### Prompt
The answer must be the full data, restated word for word, with no pictures in it.

### Material provided
%%

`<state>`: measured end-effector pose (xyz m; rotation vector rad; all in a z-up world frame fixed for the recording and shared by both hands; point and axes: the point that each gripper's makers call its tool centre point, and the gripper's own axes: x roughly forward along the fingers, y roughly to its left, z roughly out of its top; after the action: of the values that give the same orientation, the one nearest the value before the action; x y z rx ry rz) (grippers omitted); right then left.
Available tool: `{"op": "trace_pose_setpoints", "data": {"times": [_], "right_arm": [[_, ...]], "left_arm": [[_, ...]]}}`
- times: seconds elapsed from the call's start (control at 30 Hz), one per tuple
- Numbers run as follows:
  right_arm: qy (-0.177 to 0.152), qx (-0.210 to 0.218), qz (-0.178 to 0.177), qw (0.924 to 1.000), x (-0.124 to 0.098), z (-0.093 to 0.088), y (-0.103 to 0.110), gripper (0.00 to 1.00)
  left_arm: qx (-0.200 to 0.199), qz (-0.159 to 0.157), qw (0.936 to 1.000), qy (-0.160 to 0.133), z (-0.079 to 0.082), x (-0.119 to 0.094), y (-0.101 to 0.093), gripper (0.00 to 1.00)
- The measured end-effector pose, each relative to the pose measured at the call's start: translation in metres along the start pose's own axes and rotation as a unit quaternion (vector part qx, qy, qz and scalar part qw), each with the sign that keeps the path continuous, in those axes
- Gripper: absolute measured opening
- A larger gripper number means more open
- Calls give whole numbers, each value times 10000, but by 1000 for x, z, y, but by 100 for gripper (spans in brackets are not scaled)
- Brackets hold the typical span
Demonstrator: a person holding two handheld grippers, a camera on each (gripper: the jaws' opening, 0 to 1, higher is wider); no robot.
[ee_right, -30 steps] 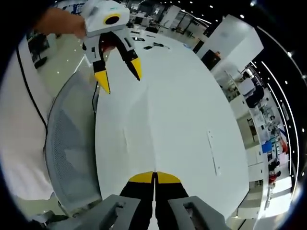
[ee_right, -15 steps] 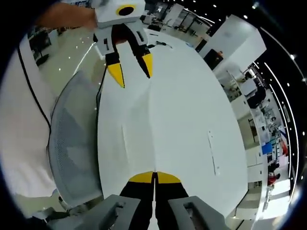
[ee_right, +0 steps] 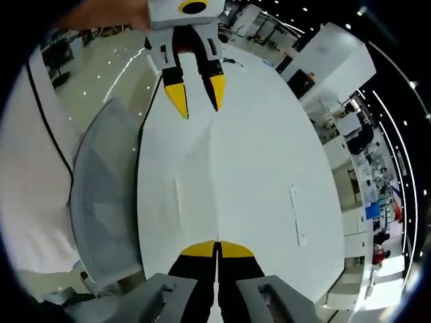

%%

### Response area
`<state>`: measured end-effector pose (xyz m; rotation vector rad; all in a z-up world frame fixed for the recording and shared by both hands; point and axes: the point that each gripper's makers call its tool centre point, and the gripper's own axes: x roughly forward along the fingers, y roughly to its left, z roughly out of its top; after the action: of the values that give the same orientation, the one nearest the value before the action; x y z rx ry rz) (grippers omitted); right then left.
Available tool: `{"op": "trace_pose_setpoints", "data": {"times": [_], "right_arm": [[_, ...]], "left_arm": [[_, ...]]}}`
- times: seconds elapsed from the call's start (control at 30 Hz), one per tuple
- Numbers run as follows:
  right_arm: qy (-0.177 to 0.152), qx (-0.210 to 0.218), qz (-0.178 to 0.177), qw (0.924 to 1.000), x (-0.124 to 0.098), z (-0.093 to 0.088), y (-0.103 to 0.110), gripper (0.00 to 1.00)
  left_arm: qx (-0.200 to 0.199), qz (-0.159 to 0.157), qw (0.936 to 1.000), qy (-0.160 to 0.133), z (-0.079 to 0.082), x (-0.119 to 0.094), y (-0.101 to 0.093), gripper (0.00 to 1.00)
- The measured end-effector pose, each relative to the pose measured at the call's start: translation in metres along the start pose's own axes and rotation as a unit quaternion (vector part qx, qy, qz and scalar part qw), each with the sign that keeps the path continuous, in those axes
- Gripper: absolute measured opening
- A larger gripper number means more open
- Calls give whole numbers, each value times 10000, but by 1000 for x, z, y, but by 100 for gripper (spans in brackets are not scaled)
- Brackets hold the typical span
Demonstrator: a person holding two handheld grippers, a camera on each (gripper: the jaws' opening, 0 to 1, higher is wider); no robot.
[ee_right, -30 steps] 
[ee_right, -15 steps] 
[ee_right, +0 steps] 

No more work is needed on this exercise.